Instructions to follow:
Word for word, restate the lines from the start of the data down to the line with "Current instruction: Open", both included.

[Extracted data entries]
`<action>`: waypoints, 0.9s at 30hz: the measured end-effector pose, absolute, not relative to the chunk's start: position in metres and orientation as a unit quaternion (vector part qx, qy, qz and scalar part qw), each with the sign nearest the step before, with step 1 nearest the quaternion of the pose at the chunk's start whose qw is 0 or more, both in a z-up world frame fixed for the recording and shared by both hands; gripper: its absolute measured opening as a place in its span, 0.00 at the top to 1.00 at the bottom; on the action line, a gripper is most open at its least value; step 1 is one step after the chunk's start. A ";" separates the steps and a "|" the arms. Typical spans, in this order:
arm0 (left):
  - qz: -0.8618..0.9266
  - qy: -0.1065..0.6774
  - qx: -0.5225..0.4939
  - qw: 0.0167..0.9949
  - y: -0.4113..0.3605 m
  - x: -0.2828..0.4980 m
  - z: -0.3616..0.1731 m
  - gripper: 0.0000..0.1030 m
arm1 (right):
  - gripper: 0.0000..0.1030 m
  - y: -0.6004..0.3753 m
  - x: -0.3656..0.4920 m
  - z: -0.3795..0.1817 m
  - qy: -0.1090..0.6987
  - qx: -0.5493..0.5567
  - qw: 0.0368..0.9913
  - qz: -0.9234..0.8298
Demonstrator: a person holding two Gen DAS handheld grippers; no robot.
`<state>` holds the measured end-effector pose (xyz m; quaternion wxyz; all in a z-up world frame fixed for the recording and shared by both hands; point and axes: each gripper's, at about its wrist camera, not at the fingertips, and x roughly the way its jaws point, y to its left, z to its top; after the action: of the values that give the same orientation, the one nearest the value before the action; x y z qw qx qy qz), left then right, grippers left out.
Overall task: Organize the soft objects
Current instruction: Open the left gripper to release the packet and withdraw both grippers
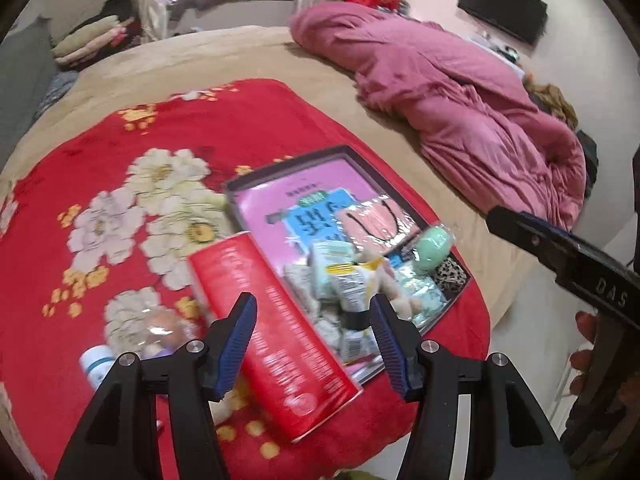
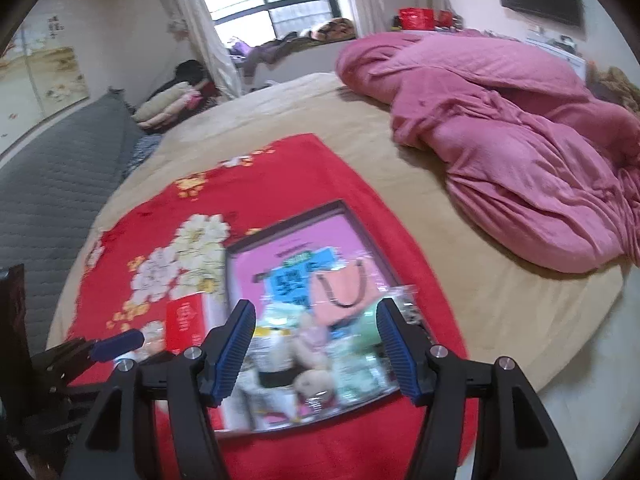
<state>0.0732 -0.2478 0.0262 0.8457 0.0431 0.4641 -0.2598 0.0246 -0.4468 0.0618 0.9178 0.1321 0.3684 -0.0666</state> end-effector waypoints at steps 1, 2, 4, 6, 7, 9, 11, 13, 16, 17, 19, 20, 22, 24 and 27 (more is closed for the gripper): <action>-0.252 0.463 0.040 0.849 -0.238 0.073 0.029 0.40 | 0.38 -0.439 0.023 0.064 0.367 0.127 0.919 -0.062; -0.247 0.462 0.039 0.851 -0.231 0.073 0.031 0.40 | 0.37 -0.430 0.022 0.067 0.364 0.123 0.921 -0.057; -0.242 0.459 0.034 0.854 -0.215 0.071 0.036 0.39 | 0.36 -0.415 0.021 0.069 0.364 0.119 0.923 -0.045; -0.236 0.458 0.035 0.857 -0.202 0.069 0.038 0.39 | 0.36 -0.398 0.020 0.072 0.364 0.113 0.924 -0.033; -0.233 0.456 0.033 0.858 -0.195 0.067 0.040 0.39 | 0.36 -0.390 0.020 0.073 0.363 0.110 0.925 -0.028; -0.228 0.455 0.030 0.860 -0.182 0.063 0.040 0.38 | 0.35 -0.374 0.019 0.074 0.363 0.109 0.925 -0.022; -0.223 0.455 0.024 0.862 -0.168 0.060 0.039 0.37 | 0.34 -0.356 0.018 0.074 0.365 0.103 0.925 -0.010; -0.215 0.459 0.021 0.862 -0.157 0.059 0.036 0.37 | 0.34 -0.341 0.018 0.074 0.365 0.090 0.926 -0.005; -0.204 0.467 0.011 0.860 -0.136 0.060 0.029 0.37 | 0.34 -0.317 0.019 0.072 0.369 0.080 0.926 0.011; -0.199 0.469 0.008 0.860 -0.128 0.061 0.026 0.37 | 0.34 -0.310 0.019 0.071 0.371 0.076 0.926 0.015; -0.190 0.472 0.003 0.861 -0.114 0.062 0.023 0.37 | 0.34 -0.297 0.020 0.068 0.375 0.068 0.924 0.023; -0.185 0.474 0.001 0.861 -0.106 0.064 0.021 0.37 | 0.34 -0.290 0.021 0.066 0.378 0.064 0.923 0.027; -0.177 0.477 -0.002 0.861 -0.095 0.066 0.017 0.37 | 0.34 -0.276 0.022 0.063 0.386 0.055 0.920 0.038; -0.169 0.483 -0.004 0.859 -0.086 0.069 0.013 0.36 | 0.33 -0.265 0.023 0.060 0.389 0.045 0.919 0.046; -0.165 0.491 -0.007 0.855 -0.075 0.076 0.006 0.36 | 0.33 -0.249 0.025 0.053 0.398 0.032 0.915 0.059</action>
<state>0.0760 -0.0754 0.0060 0.8554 -0.0074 0.4908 -0.1655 0.0253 -0.2486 0.0531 0.9149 0.0315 0.3981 0.0585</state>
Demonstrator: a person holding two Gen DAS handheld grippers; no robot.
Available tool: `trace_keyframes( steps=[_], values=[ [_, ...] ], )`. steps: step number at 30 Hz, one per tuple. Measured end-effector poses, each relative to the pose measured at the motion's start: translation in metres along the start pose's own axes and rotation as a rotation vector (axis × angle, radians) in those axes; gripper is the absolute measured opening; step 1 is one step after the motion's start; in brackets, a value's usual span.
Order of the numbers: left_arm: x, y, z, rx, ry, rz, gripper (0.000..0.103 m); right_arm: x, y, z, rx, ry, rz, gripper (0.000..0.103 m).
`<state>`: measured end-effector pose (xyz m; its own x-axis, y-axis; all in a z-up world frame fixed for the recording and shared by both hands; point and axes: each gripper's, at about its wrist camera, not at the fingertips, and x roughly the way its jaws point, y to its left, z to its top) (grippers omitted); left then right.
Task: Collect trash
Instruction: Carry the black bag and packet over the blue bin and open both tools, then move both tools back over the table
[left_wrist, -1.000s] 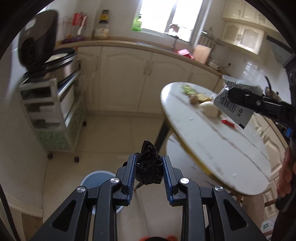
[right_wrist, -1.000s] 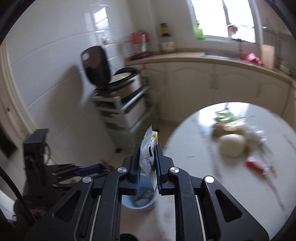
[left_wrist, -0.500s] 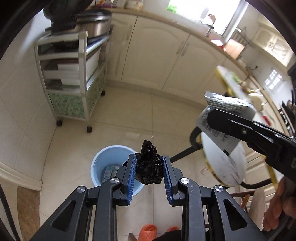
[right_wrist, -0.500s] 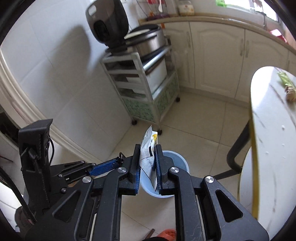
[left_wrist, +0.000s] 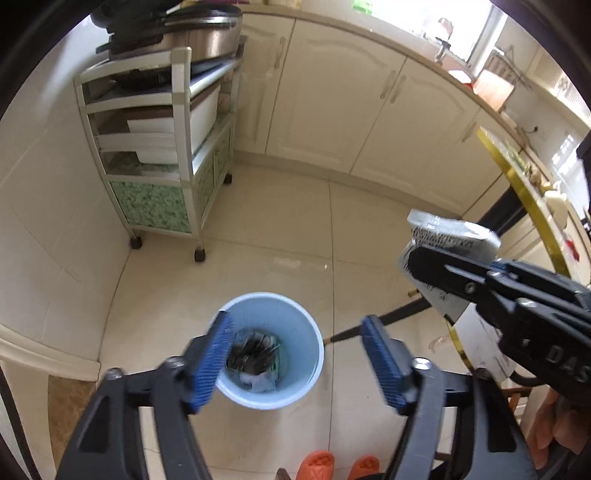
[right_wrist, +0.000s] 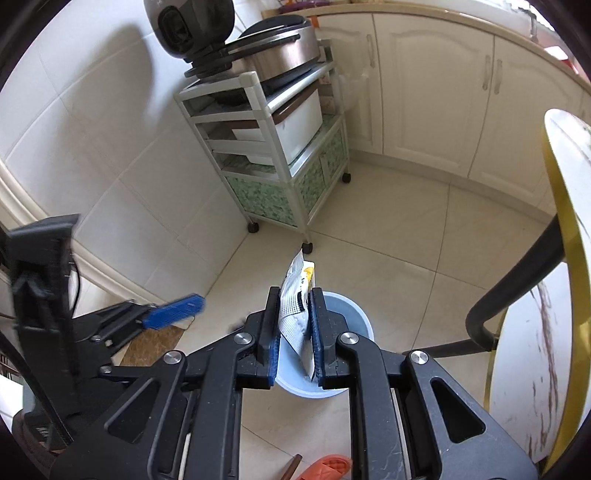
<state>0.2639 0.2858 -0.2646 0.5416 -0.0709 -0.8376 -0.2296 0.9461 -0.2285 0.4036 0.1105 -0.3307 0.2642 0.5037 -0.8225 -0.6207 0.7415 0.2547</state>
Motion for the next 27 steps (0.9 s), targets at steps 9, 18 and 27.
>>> trace_keyframes(
  steps=[9, 18, 27],
  values=[
    [-0.024, 0.003, -0.024, -0.03, -0.031, 0.063, 0.071, 0.006, 0.002, 0.002, 0.026, 0.023, 0.034, 0.024],
    [-0.083, -0.017, -0.042, -0.037, -0.1, 0.106, 0.074, -0.04, 0.008, 0.007, 0.048, -0.099, 0.034, 0.063],
    [-0.139, -0.099, -0.047, 0.093, -0.229, 0.041, 0.083, -0.172, -0.013, 0.002, 0.018, -0.309, -0.05, 0.078]
  ],
)
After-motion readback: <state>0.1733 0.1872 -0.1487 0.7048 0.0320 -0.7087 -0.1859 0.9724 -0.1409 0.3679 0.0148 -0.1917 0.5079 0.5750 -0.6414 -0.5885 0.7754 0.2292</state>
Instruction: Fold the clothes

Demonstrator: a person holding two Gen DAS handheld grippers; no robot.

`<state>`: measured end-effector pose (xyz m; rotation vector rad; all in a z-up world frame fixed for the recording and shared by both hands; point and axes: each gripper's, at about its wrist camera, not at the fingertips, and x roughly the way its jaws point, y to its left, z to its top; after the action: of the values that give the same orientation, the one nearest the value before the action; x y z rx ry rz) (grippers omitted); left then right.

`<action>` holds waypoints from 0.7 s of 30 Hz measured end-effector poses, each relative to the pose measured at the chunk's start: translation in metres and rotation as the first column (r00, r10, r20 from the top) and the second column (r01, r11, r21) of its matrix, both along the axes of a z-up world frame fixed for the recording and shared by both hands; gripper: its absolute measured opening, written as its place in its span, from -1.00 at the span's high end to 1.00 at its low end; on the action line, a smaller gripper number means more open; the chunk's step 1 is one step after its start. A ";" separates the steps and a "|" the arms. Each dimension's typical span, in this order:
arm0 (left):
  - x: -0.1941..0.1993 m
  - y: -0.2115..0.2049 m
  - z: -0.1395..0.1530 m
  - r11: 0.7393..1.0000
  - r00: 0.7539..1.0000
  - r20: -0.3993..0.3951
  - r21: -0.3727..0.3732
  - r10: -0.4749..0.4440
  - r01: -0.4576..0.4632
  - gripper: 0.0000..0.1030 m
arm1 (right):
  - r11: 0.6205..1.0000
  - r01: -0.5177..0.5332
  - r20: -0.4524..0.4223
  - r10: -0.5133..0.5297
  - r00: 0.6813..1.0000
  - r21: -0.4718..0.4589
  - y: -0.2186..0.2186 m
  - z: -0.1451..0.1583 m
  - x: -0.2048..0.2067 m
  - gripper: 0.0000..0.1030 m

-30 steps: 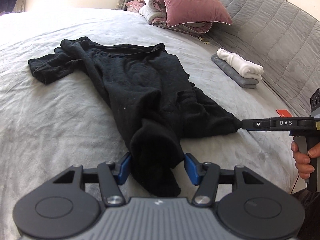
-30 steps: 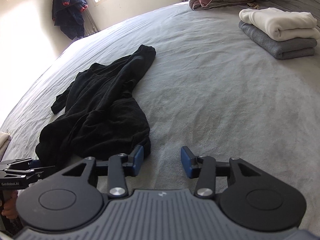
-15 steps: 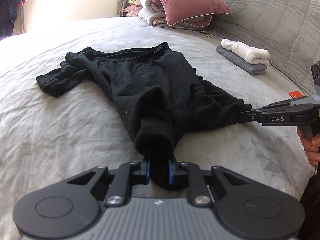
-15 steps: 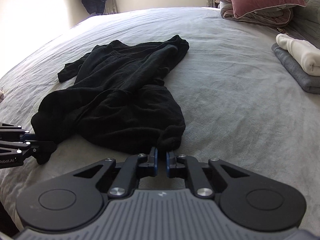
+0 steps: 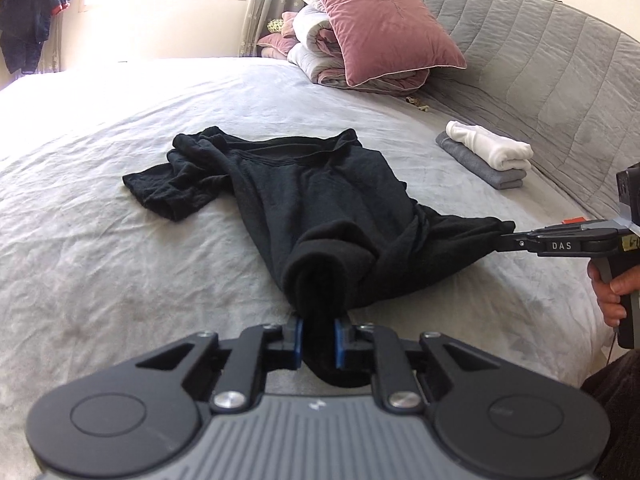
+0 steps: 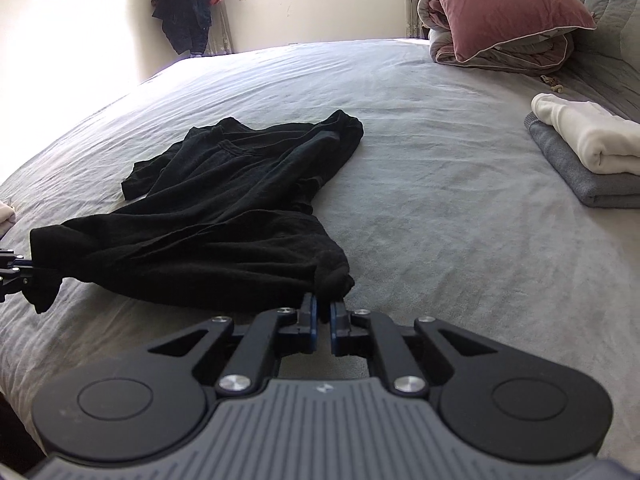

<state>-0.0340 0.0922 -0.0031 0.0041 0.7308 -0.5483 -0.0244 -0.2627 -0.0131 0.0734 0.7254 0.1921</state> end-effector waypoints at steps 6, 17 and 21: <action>-0.012 0.000 -0.008 0.992 0.992 -0.050 0.041 -0.116 0.119 0.72 | 0.999 -0.010 -0.063 0.013 0.998 0.036 -0.012 -0.005 -0.008 0.86; -0.003 -0.002 -0.023 0.986 0.975 -0.168 0.054 -0.145 0.156 0.59 | 0.995 -0.009 -0.191 0.027 0.981 0.097 -0.015 -0.022 0.000 0.77; 0.003 0.003 -0.019 0.989 0.970 -0.194 -0.010 -0.145 0.146 0.02 | 0.987 0.011 -0.212 0.023 0.977 0.161 -0.023 -0.020 0.004 0.66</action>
<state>-0.0306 0.0953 -0.0220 0.0083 0.9275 -0.6942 -0.0202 -0.2856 -0.0331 0.2499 0.9233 0.2515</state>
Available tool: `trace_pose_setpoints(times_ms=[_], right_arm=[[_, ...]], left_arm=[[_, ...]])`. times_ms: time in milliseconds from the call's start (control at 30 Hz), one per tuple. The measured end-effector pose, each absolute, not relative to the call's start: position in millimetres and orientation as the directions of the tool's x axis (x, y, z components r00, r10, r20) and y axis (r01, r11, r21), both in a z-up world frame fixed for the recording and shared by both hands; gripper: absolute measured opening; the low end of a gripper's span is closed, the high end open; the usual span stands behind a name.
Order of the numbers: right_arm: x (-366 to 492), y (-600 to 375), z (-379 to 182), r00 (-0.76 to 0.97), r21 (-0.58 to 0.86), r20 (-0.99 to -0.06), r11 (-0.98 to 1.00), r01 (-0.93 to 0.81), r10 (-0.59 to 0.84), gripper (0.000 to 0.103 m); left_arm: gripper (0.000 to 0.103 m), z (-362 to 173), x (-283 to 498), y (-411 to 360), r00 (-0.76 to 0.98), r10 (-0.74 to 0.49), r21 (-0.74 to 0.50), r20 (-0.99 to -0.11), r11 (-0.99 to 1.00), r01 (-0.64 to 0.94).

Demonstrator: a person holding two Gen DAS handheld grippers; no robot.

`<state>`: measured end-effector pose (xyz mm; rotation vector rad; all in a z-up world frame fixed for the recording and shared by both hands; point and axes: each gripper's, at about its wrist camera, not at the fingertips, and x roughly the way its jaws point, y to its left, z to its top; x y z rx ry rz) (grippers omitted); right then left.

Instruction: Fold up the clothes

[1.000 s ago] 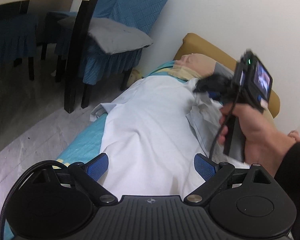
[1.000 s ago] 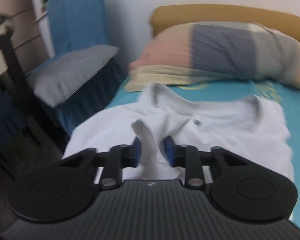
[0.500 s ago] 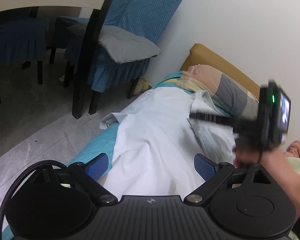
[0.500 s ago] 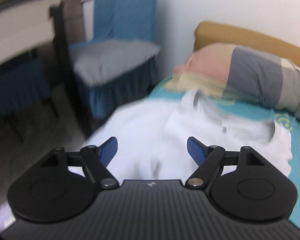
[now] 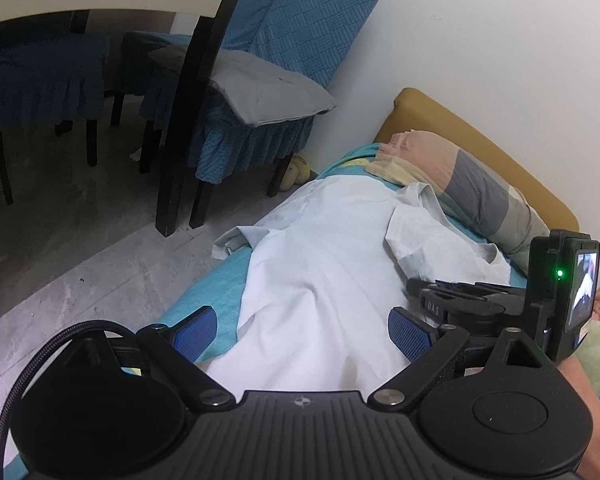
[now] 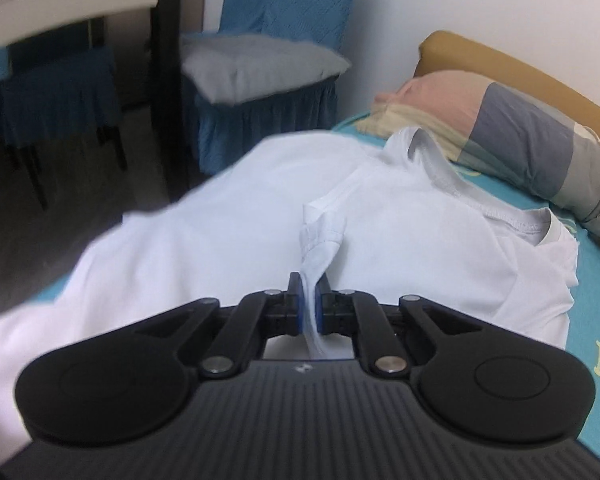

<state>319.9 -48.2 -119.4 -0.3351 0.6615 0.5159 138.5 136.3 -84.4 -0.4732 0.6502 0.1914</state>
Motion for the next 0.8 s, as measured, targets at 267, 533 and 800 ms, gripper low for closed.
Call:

Output below:
`<action>`: waypoints, 0.9s at 30hz: the measured end-effector pose, absolute, not relative to the chunk's start: position in metres and orientation as a unit quaternion (vector part qx, qy, qz and scalar part qw), each with the sign nearest the step before, with step 1 nearest the quaternion of the pose at the chunk's start whose qw is 0 or more, both in a z-up world frame fixed for the recording and shared by both hands; gripper: its absolute measured opening as a place in its span, 0.00 at the top to 1.00 at the bottom; on the action line, a gripper is most open at its least value; step 1 is one step after the chunk's start. A ";" separates the steps and a "|" the arms. Typical spans, in this order:
arm0 (left):
  - qz: -0.8618..0.9266
  - qy: -0.1065..0.6774
  - qx: -0.5225..0.4939
  - qw: 0.0167..0.9949
  - y: -0.4113..0.3605 m
  - x: -0.2828..0.4980 m
  - z: -0.3616..0.1731 m
  - gripper: 0.0000..0.1030 m
arm1 (right):
  - gripper: 0.0000..0.1030 m
  - y: -0.6004..0.3753 m
  - x: -0.3656..0.4920 m
  - z: -0.3795..0.1817 m
  - qy: -0.1090..0.6987
  - qx: -0.5493..0.5567
  - qw: 0.0368..0.9913
  - qz: -0.9234..0.8298
Demonstrator: a person holding two Gen DAS handheld grippers; no robot.
`<state>` holds the measured end-effector pose (xyz m; quaternion wxyz; all in a z-up world frame fixed for the recording and shared by both hands; point and axes: each gripper's, at about its wrist camera, not at the fingertips, and x roughly the way its jaws point, y to its left, z to its top; after the action: of the values that give the same orientation, the one nearest the value before the action; x y z qw qx qy qz), left then right, grippers left out.
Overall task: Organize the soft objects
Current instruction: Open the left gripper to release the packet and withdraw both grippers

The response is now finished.